The Shopify Exchange – if you are after an ecommerce site, then Shopify have their own meeting point for buyers & sellers of Shopify sites. This is a particularly good option if you are wanting to setup a drop shipping business with minimal risk.
Online Business Brokers – essentially the estate agents for business websites. Brokers provide a much more personalised approach and can help you find exactly what you are looking for. You do have to pay them a cut, but two of the bigger players are Digital Exits & FE International.
Of course, when buying an established online business you can go direct to the owner with your proposition. This has many benefits and significantly reduces the competition you may face using any of the above options.
Sharpen Your Eye For Detail
Finding a truly profitable website for sale is no easy task. After making contact with the owner, you need to spend several weeks looking at the following:
- The website analytics
- Their sales record since inception
- Demographic data on their core users
- Any legal issues & important contractual obligations
There is no winning formula for acquiring someone else’s web business, a lot will depend on where you want to take it. However, we feel these 4 rules below will help you in your analytical quest to find a rough diamond in a sea of mediocrity:
Rule #1 – their traffic is growing each year and the majority of clicks come from higher-quality traffic sources – such as Direct, Organic Search & Referral
Rule #2 – the site has a good overall conversion rate, somewhere over 1.5%. Low converting sites should be immediately disregarded.
Rule #3 – the cost per acquisition of new customers is well below the average order value for their sold products or service.

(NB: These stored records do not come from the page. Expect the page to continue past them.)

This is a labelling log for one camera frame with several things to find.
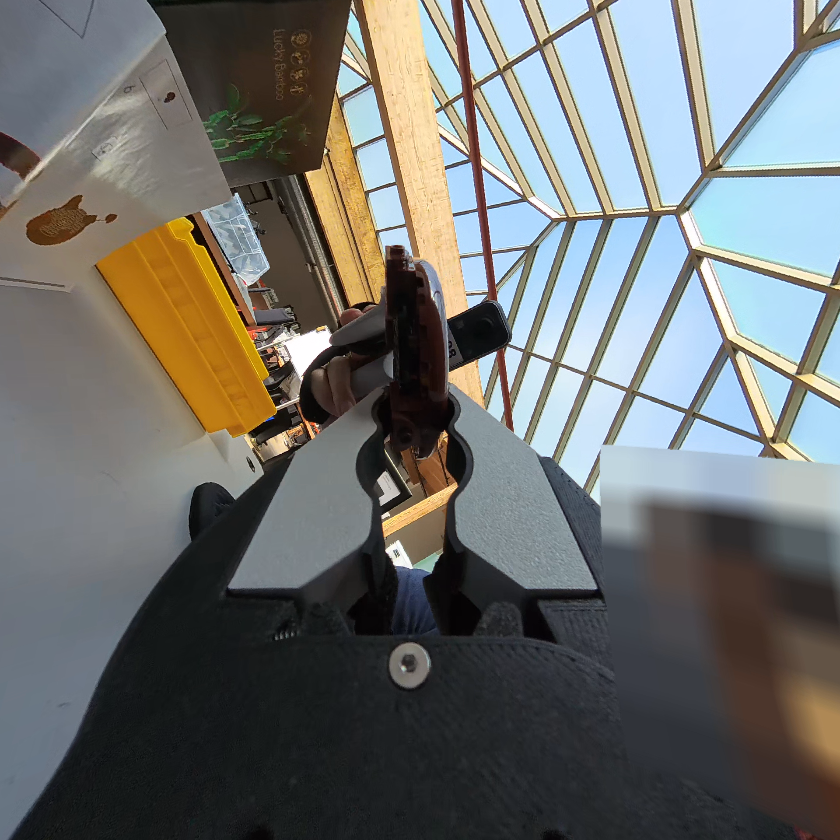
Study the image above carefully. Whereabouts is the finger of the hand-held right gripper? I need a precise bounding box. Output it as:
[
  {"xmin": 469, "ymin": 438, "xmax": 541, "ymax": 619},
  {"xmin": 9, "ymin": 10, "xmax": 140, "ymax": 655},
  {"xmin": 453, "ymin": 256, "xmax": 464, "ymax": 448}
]
[{"xmin": 413, "ymin": 259, "xmax": 454, "ymax": 371}]

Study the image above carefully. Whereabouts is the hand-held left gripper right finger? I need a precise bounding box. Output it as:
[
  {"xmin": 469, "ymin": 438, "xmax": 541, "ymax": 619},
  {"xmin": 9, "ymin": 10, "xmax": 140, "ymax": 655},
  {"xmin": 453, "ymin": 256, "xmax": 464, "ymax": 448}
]
[{"xmin": 440, "ymin": 386, "xmax": 601, "ymax": 618}]

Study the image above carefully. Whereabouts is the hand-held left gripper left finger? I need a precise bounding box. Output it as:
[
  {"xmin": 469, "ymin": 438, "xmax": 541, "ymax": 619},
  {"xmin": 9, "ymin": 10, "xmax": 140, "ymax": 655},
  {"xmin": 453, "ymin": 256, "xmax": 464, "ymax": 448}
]
[{"xmin": 226, "ymin": 387, "xmax": 396, "ymax": 618}]

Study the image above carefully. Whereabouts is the brown and black brick assembly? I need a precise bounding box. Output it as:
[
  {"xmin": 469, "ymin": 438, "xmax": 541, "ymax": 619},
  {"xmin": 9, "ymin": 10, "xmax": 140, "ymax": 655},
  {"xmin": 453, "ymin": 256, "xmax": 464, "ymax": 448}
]
[{"xmin": 382, "ymin": 245, "xmax": 455, "ymax": 459}]

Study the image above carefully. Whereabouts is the grey desk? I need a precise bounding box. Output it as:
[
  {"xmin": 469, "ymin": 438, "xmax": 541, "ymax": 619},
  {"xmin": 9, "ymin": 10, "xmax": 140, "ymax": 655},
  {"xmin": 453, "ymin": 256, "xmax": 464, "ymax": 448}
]
[{"xmin": 0, "ymin": 262, "xmax": 296, "ymax": 840}]

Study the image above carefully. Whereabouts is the person's right hand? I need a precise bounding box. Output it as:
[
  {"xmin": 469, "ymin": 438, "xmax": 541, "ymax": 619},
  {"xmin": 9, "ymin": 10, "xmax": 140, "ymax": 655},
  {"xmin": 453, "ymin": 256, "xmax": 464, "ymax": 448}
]
[{"xmin": 308, "ymin": 304, "xmax": 395, "ymax": 421}]

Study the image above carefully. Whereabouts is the red pipe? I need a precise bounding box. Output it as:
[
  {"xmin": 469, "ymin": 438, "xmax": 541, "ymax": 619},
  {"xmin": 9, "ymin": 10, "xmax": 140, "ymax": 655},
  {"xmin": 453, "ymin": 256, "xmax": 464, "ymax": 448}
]
[{"xmin": 450, "ymin": 0, "xmax": 515, "ymax": 432}]

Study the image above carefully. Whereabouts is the clear plastic organizer box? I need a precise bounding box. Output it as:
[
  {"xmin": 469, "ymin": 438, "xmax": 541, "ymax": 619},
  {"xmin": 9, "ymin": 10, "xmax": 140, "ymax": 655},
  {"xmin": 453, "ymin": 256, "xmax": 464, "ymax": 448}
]
[{"xmin": 199, "ymin": 192, "xmax": 271, "ymax": 287}]

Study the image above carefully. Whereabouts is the yellow plastic bin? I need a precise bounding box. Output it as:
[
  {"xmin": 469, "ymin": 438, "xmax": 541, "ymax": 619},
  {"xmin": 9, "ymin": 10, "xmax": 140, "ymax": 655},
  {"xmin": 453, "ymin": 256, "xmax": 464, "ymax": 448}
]
[{"xmin": 96, "ymin": 217, "xmax": 278, "ymax": 438}]

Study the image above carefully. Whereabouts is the dark box with plant print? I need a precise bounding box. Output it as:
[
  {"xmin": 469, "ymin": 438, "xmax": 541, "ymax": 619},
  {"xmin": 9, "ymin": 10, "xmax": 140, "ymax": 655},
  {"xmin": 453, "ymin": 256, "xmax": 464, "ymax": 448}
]
[{"xmin": 152, "ymin": 0, "xmax": 353, "ymax": 189}]

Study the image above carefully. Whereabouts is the white parts sheet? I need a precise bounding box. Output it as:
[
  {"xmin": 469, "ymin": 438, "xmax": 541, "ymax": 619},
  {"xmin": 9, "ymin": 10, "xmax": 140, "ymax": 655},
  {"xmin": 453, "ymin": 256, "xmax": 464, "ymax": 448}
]
[{"xmin": 0, "ymin": 0, "xmax": 235, "ymax": 290}]

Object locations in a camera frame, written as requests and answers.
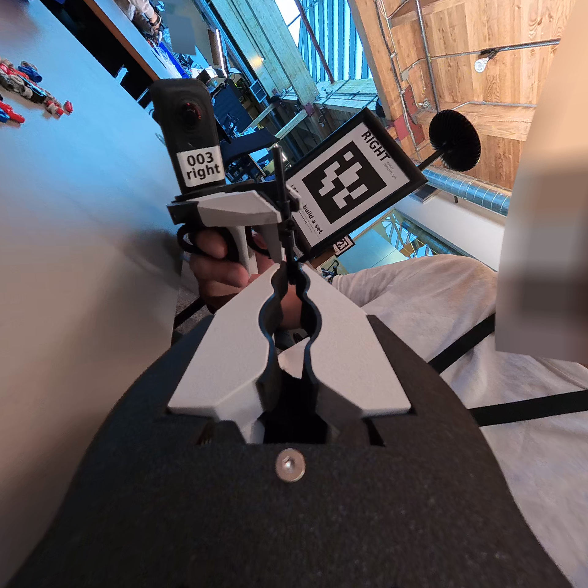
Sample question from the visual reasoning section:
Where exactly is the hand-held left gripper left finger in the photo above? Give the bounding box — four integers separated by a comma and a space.
167, 264, 284, 445

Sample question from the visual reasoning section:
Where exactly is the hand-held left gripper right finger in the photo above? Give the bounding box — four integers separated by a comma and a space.
298, 266, 413, 428

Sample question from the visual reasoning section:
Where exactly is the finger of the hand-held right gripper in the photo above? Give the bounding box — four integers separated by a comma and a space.
254, 224, 284, 265
195, 192, 281, 227

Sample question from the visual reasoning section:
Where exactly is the black lego axle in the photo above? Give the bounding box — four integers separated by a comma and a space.
271, 143, 299, 288

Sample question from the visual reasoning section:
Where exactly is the pile of loose lego pieces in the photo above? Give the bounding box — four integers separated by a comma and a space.
0, 57, 74, 126

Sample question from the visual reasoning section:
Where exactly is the person's right hand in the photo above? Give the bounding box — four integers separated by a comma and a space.
189, 229, 269, 318

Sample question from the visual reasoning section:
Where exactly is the black framed marker sign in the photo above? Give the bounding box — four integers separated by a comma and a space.
284, 108, 429, 262

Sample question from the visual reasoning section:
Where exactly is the person's white shirt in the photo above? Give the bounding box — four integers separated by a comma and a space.
331, 255, 588, 588

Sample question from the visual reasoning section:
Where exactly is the black disc on rod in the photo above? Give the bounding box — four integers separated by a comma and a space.
413, 109, 481, 173

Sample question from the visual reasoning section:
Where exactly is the black strap harness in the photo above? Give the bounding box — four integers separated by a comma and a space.
429, 315, 588, 428

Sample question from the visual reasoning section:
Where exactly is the red steel bracket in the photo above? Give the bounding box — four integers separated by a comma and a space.
395, 85, 428, 150

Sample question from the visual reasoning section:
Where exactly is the silver spiral air duct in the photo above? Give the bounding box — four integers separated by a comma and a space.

This varies from industry to industry, but I like to look for a 4:1 ratio – meaning if the website in question sells £100 experience days, then the cost of winning a new customer would be just £25.
Rule #4 – the business justly owns all the site content, images, product rights, email lists and any IP. Plagiarism of any kind or cutting corners should be a huge red flag.
There are certainly more details to think about, but we hope this gave you some additional insight on why buying an existing website can be a good option, and what items you carefully need to look out for.